In 2015, the World Economic Forum announced that the world was on the threshold of a ‘fourth industrial revolution’ driven by a fusion of cutting-edge technologies with unprecedented disruptive power. The next year, in 2016, the fourth industrial revolution appeared as the theme of the Forum’s annual meeting, and as the topic of a book by its founder and executive chairman, Klaus Schwab. Ever since, the Forum has made this impending revolution its top priority, maintaining that it will inevitably change everything we once know about the world and how to live in it, thus creating what I conceptualize as ‘future essentialism’. Within a short space of time, the vision of the fourth industrial revolution was institutionalized and publicly performed in various national settings around the world as a sociotechnical imaginary of a promising and desirable future soon to come.
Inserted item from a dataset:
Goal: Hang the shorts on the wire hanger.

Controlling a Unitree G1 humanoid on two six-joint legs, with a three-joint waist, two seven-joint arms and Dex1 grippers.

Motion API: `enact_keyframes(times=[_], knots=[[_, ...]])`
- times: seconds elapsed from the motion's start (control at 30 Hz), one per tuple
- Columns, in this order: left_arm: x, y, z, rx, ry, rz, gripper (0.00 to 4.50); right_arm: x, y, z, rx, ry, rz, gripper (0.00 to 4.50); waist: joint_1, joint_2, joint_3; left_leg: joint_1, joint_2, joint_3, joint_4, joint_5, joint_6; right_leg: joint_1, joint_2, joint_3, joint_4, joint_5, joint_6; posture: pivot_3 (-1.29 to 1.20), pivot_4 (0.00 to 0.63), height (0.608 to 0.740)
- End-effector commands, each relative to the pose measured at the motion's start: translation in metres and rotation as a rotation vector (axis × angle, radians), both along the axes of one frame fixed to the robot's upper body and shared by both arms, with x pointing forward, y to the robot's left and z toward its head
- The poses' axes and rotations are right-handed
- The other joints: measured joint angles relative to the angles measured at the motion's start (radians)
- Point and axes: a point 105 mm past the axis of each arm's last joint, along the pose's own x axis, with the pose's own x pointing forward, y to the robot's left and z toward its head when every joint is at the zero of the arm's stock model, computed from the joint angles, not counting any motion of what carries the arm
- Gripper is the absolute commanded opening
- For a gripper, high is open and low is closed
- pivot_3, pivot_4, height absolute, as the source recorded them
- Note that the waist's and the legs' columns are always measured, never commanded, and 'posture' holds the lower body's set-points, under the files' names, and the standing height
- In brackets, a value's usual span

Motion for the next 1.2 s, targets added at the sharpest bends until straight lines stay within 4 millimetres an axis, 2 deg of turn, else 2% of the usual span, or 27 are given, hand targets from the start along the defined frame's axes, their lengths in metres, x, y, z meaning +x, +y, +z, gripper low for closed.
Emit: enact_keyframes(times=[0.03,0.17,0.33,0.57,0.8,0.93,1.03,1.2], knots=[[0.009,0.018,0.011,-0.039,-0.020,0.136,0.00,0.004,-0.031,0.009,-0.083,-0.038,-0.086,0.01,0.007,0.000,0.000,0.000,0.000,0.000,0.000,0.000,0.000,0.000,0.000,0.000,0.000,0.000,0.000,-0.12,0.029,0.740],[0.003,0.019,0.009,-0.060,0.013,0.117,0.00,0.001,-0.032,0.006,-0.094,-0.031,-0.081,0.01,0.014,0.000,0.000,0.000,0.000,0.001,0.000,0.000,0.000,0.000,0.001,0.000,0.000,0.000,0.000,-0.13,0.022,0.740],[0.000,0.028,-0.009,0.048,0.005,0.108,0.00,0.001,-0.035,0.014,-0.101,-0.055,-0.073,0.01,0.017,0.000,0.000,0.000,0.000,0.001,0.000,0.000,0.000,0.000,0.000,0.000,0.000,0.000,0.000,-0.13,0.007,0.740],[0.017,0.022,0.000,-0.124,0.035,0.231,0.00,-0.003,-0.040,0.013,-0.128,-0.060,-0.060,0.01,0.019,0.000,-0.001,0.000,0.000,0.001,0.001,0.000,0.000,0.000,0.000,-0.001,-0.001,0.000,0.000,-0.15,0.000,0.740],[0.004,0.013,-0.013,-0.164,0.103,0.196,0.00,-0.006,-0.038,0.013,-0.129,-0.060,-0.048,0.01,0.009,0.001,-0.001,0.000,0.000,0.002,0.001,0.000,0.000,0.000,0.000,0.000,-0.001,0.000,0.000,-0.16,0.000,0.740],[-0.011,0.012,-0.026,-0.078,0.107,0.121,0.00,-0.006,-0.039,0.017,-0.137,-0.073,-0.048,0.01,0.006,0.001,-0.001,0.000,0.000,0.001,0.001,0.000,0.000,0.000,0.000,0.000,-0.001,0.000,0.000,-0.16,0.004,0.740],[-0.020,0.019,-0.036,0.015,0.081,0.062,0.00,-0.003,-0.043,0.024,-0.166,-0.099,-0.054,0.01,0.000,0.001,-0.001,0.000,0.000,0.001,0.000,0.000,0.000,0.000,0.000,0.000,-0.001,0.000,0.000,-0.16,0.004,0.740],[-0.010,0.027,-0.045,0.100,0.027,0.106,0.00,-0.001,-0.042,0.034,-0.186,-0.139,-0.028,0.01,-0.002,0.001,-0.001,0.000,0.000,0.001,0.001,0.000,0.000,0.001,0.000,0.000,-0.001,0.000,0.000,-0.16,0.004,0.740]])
Through readings of original material published by the Forum, and through a case study of the reception of the fourth industrial revolution in Denmark, this article highlights and analyses three discursive strategies – ‘dialectics of pessimism and optimism’, ‘epochalism’ and ‘inevitability’ – in the transformation of a corporate, highly elitist vision of the future into policymaking and public reason on a national level.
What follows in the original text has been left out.